I just want to point out that just because a patient knows exactly what drugs, in what dose and combinations work for their pain does not automatically make them a seeker. My girlfriend has sickle-cell anemia. She absolutely hates narcotics and has found the correct combination to control her pain and minimize the side effects. However, everytime I take to the ER she is treated like she is a seeker. The worst part is that she is resident at the hospital where we go and she is hospitalized less than once a year (amazing for someone with sickle-cell). It can be very difficult particularly in the ER to distinguish between seekers and those with real pain.
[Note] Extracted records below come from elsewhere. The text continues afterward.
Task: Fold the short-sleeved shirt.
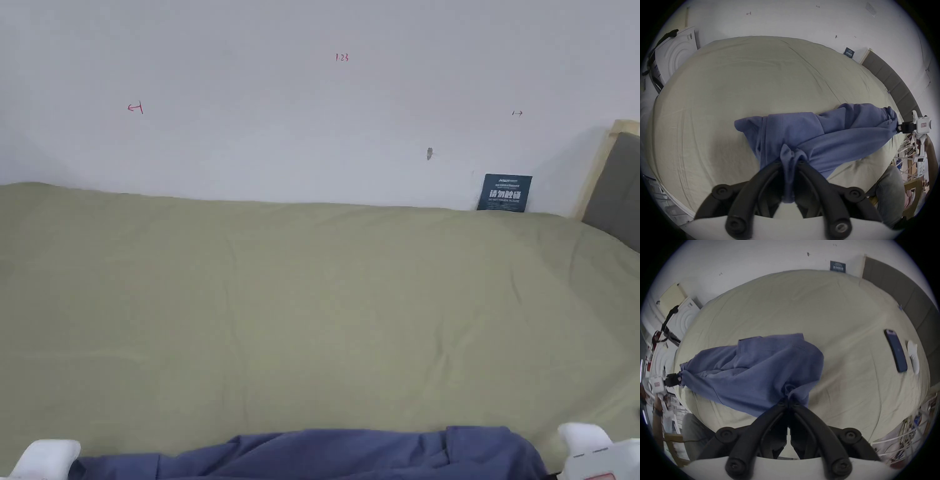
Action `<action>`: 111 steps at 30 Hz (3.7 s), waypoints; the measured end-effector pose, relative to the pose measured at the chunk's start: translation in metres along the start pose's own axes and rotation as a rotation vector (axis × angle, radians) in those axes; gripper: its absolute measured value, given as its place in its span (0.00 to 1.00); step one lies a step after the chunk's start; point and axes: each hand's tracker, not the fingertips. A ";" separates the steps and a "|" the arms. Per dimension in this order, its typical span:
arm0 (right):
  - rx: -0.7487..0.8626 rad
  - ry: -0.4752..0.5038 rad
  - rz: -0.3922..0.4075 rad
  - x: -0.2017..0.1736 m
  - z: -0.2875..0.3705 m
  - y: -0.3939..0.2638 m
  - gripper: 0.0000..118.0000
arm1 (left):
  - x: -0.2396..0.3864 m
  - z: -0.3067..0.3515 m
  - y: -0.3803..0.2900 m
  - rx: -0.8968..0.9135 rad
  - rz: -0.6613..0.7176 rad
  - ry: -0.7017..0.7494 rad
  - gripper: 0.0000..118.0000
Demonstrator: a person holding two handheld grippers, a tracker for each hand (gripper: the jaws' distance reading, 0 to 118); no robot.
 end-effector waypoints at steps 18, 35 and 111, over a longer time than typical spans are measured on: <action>0.763 -0.008 0.170 -0.162 0.141 -0.022 0.63 | 0.165 0.140 0.037 0.603 -0.120 0.060 0.67; 0.662 -0.103 0.160 -0.206 0.061 -0.091 0.01 | 0.216 0.078 -0.043 0.510 0.002 0.169 0.00; 0.560 0.044 0.071 -0.123 0.110 -0.095 0.01 | 0.179 0.015 0.060 0.336 0.113 -0.355 0.00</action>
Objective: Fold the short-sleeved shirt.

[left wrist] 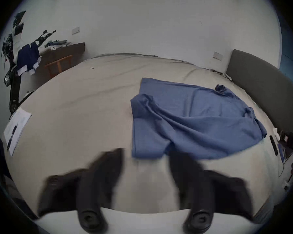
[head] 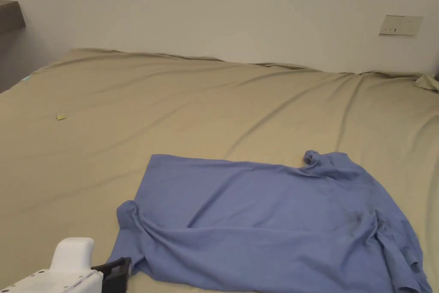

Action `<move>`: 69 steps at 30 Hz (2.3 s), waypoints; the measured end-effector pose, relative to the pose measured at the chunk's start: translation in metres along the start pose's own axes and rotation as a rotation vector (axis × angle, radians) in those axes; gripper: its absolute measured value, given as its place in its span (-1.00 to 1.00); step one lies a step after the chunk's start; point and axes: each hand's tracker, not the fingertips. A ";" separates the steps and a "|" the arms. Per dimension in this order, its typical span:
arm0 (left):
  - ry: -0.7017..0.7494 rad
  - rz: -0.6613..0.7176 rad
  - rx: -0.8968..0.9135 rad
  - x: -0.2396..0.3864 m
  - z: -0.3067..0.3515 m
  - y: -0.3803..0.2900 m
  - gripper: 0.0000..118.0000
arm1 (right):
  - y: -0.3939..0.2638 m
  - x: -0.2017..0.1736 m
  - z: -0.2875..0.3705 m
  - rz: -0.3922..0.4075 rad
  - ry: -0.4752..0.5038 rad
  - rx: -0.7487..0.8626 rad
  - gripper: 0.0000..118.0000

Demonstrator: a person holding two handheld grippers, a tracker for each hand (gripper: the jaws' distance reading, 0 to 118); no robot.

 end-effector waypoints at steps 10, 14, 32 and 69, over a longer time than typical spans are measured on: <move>-0.011 -0.119 -0.159 0.013 -0.052 0.005 -0.30 | 0.008 0.025 -0.038 -0.045 -0.010 -0.096 -0.83; -0.050 -0.085 -0.130 0.008 -0.043 0.006 -0.79 | 0.014 0.039 -0.088 0.011 -0.078 -0.199 0.91; -0.117 0.032 -0.149 -0.008 -0.048 0.013 -0.83 | 0.021 0.075 -0.151 -0.191 0.014 -0.162 -0.77; -0.169 0.129 -0.187 -0.029 0.120 -0.116 -0.88 | -0.090 0.089 0.041 -0.391 0.007 -0.297 -0.83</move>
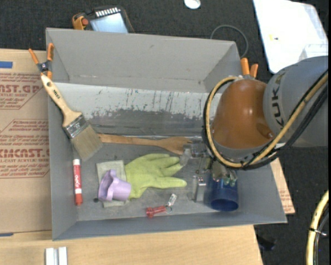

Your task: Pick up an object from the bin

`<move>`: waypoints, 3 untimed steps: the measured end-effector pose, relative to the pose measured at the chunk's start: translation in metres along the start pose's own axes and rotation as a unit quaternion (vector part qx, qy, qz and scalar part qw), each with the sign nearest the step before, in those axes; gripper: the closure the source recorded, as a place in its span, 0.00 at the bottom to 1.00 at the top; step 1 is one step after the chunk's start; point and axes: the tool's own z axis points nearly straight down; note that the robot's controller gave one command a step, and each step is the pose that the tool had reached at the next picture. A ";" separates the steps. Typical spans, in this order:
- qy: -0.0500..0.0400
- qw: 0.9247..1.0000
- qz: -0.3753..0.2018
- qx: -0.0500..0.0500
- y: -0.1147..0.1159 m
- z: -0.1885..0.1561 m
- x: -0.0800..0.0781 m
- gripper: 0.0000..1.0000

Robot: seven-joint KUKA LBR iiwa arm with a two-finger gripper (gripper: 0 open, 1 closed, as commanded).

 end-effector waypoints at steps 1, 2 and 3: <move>-0.003 1.000 0.000 0.000 0.000 -0.004 -0.001 0.00; -0.003 0.998 0.057 -0.001 0.059 0.060 0.003 0.00; -0.005 0.999 0.032 0.000 0.069 0.005 -0.004 0.00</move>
Offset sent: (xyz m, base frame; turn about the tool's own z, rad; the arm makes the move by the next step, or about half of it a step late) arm -0.0035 0.0608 -0.0624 0.1181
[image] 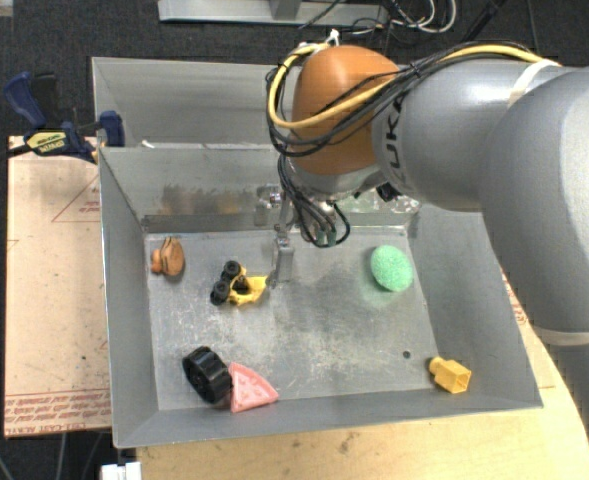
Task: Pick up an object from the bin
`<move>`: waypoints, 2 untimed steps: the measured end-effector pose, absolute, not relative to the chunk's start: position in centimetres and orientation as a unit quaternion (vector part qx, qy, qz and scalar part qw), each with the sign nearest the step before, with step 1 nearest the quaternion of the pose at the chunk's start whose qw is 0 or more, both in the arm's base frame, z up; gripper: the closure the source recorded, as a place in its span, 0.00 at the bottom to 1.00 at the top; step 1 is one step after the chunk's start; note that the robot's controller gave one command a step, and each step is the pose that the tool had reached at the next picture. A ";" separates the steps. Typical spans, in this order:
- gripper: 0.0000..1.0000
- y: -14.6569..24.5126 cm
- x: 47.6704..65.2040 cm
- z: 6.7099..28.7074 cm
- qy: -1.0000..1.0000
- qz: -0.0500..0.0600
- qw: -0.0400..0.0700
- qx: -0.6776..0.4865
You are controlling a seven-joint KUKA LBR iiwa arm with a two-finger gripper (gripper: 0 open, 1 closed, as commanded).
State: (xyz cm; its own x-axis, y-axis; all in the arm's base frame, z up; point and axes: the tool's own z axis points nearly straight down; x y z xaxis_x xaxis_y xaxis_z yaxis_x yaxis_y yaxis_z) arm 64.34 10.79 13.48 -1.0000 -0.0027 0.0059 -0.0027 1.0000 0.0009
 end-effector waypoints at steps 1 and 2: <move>0.00 10.8 64.5 14.0 -1.000 -0.001 -0.001 0.001; 0.00 11.5 59.7 9.8 -1.000 -0.001 -0.003 -0.031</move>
Offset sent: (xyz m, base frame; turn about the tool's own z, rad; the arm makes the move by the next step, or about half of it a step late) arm -0.0772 0.0122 -0.0648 0.1018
I wish that the providers would take a minute and read her chart.
P.S. I love the blog!

Anonymous said...

Then there's the nurse friend of mine who threw out her back one day before leaving on a cruise. She waltzed into her own ER, stated "I'm here to get a big jug of vicodin so I don't miss my trip- I'll call the orthopedist and make an appointment if it still hurts after seven days of not being stressed out." She got a small jug of vicodin, a big jug of ibuprofen, and was much better when she got back. I totally admired her- I'm way to chicken that someone would think ill of me to just ask for the drugs!

Anonymous said...

Jo, sounds like you need some time off. Unfortunately, as nurses, we get burned out, stressed out, used and abused by our patients, co-workers, and employers. I guess shit just slids down hill and we are in the valleys. When I stop looking at drug seekers as comedy acts, then I know it's time for a break . Generally, I take the stand that I don't know what they are feeling, don't care what they are feeling at times, and if they want to do the song and dance well enough to get narcs prescribed, then who am I to say when and if they get their drugs? I've been a nurse 20+ yrs, maybe it's apathy, maybe it's burn out, or maybe I'm chemically therapeutic, but I love a well constructed, detailed, story, just for entertainment value.